■ **PROBLEM TO SOLVE**: Search the data for the string "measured" and copy each line in which it appears.

■ **DATASET EXTRACT**:
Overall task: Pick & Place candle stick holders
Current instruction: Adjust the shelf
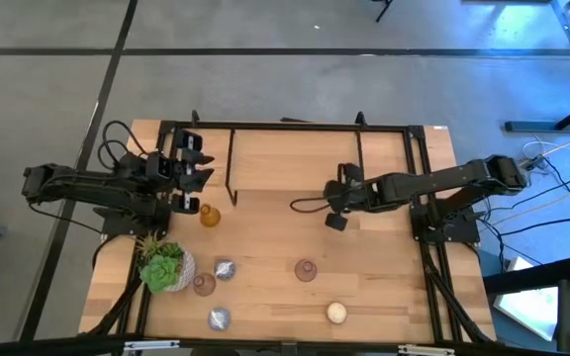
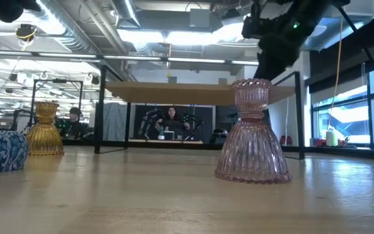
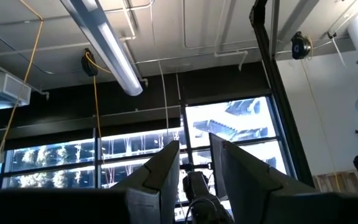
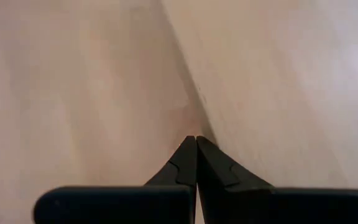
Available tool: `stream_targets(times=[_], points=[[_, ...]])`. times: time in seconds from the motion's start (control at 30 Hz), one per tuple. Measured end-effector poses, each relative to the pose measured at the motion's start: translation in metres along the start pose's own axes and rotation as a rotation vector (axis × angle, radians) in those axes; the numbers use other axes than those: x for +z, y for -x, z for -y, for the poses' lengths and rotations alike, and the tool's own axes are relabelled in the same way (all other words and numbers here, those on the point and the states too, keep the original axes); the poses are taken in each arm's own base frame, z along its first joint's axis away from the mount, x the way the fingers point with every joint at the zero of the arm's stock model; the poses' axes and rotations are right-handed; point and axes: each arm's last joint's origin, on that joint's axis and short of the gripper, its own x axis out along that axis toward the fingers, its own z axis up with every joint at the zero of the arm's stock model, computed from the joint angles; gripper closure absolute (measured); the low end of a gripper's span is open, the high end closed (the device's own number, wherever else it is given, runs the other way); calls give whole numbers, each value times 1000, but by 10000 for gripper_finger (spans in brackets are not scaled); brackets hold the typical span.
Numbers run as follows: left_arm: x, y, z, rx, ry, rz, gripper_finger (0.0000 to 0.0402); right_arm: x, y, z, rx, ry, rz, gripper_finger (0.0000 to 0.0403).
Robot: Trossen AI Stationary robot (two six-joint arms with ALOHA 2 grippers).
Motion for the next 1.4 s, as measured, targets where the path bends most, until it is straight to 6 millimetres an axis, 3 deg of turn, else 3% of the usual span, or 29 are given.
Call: stream_targets(times=[0.1,0.33,0.5,0.67,0.8,1.03,1.23,1.4], points=[[0,0,0,0,2,-2,290,0,0,0,8,-2,2,400],[-7,0,0,29,28,-75,290,19,16,-16,235,103,105,400],[-13,-18,-12,148,8,-476,290,26,30,-27,263,178,172,400],[-30,-30,-9,60,-27,-932,290,29,39,-31,218,200,195,400],[-56,-31,3,-29,-59,-1073,290,28,42,-31,202,213,191,400],[-84,-29,-2,34,14,-1382,294,23,52,-25,190,187,176,400],[-104,-23,-16,150,70,-1510,319,15,64,-22,95,164,165,400],[-107,-17,-36,290,104,-1545,344,13,67,-21,79,156,166,400]])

■ **RESPONSE TO THE EXERCISE**:
Available tool: `stream_targets(times=[_], points=[[_, ...]])`. times: time in seconds from the motion's start (control at 30 Hz), one per tuple. Measured end-effector poses, each relative to the pose measured at the motion's start: translation in metres along the start pose's own axes and rotation as a rotation vector (axis × angle, radians) in those axes; the numbers use other axes than those: x for +z, y for -x, z for -y, for the poses' lengths and rotations alike, and the tool's own axes are relabelled in the same way (all other words and numbers here, those on the point and the states too, keep the original axes); the poses are taken in each arm's own base frame, z along its first joint's axis away from the mount, x the way the fingers point with every joint at the zero of the arm's stock model; the poses' axes and rotations are right-handed; point and axes: each arm's last joint's origin, on that joint's axis and short of the gripper, its own x axis out along that axis toward the fingers, its own z axis up with every joint at the zero of the arm's stock model, computed from the joint angles; gripper closure absolute (measured); the low end of a gripper's span is open, the high end closed (the device's own number, wherever else it is given, runs the other way); calls give whole numbers, each value times 1000, but by 10000 for gripper_finger (spans in brackets are not scaled); brackets hold the typical span.
Motion for the next 1.4 s, as measured, targets where the path bends most, until it is straight to 6 millimetres an axis, 3 deg of turn, else 3% of the usual span, or 29 are given.

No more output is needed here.